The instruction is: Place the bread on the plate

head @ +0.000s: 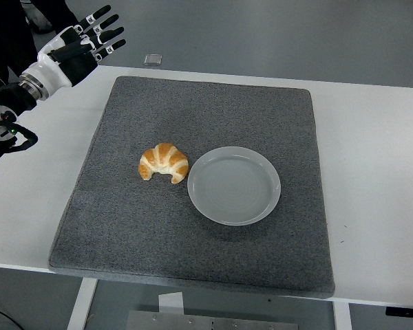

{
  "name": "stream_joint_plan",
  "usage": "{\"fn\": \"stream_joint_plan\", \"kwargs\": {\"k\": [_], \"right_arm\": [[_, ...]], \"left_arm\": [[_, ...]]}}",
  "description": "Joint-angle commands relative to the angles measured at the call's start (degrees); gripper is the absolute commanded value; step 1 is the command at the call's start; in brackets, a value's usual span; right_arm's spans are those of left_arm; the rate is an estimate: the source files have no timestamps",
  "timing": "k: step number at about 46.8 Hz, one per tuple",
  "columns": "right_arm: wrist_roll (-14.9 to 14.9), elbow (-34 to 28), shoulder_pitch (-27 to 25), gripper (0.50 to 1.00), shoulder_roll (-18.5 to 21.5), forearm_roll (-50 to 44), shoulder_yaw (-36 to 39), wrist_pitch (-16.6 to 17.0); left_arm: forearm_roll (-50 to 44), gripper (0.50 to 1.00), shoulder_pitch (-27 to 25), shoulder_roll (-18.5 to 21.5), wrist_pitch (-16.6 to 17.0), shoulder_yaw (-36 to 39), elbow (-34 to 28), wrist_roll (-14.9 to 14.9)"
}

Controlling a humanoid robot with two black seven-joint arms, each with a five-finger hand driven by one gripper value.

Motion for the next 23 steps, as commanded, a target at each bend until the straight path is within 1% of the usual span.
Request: {"fn": "stream_joint_plan", "kwargs": {"k": [1, 16, 23], "right_arm": [[0.0, 0.0, 0.0, 0.952, 0.0, 0.0, 0.0, 0.0], [0.0, 0.0, 0.0, 0.952, 0.0, 0.0, 0.0, 0.0], [0.0, 0.0, 0.0, 0.952, 0.0, 0.0, 0.0, 0.0]], "left_arm": [[0.1, 0.994, 0.0, 0.0, 0.0, 0.0, 0.0, 0.0], [0.2, 0.994, 0.0, 0.0, 0.0, 0.0, 0.0, 0.0], [0.1, 0.994, -0.2, 0.0, 0.5, 0.1, 0.0, 0.1]]}}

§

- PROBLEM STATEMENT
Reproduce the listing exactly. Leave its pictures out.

- OUTPUT OF THE TASK
The instruction is: Place the bread on the plate

head @ +0.000s: 

{
  "name": "stream_joint_plan",
  "usage": "{\"fn\": \"stream_joint_plan\", \"kwargs\": {\"k\": [_], \"right_arm\": [[_, ...]], \"left_arm\": [[_, ...]]}}",
  "description": "Joint-angle commands relative to the angles measured at the call's start (degrees); gripper is the absolute commanded value; step 1 is the command at the call's start; in brackets, a value's usual span; right_arm's spans are those of left_arm; the rate is an estimate: the source files have no timestamps",
  "timing": "k: step number at about 46.8 Hz, one per tuple",
  "columns": "right_arm: wrist_roll (-14.9 to 14.9), elbow (-34 to 28), shoulder_pitch (-27 to 25), gripper (0.50 to 1.00), shoulder_roll (-18.5 to 21.5), forearm_roll (-50 to 44), shoulder_yaw (-36 to 39), wrist_pitch (-16.6 to 17.0); left_arm: forearm_roll (-50 to 44), gripper (0.50 to 1.00), shoulder_pitch (-27 to 25), shoulder_roll (-18.5 to 21.5), wrist_pitch (-16.6 to 17.0), shoulder_yaw (-36 to 39), elbow (-34 to 28), wrist_roll (-14.9 to 14.9)"
}

Controlling a humanoid robot with two black seven-joint arms, each with a five-finger hand driven by one gripper value.

Motion for the next 23 steps, as commanded, a target at each bend until the straight path is within 1% of the usual span.
Request: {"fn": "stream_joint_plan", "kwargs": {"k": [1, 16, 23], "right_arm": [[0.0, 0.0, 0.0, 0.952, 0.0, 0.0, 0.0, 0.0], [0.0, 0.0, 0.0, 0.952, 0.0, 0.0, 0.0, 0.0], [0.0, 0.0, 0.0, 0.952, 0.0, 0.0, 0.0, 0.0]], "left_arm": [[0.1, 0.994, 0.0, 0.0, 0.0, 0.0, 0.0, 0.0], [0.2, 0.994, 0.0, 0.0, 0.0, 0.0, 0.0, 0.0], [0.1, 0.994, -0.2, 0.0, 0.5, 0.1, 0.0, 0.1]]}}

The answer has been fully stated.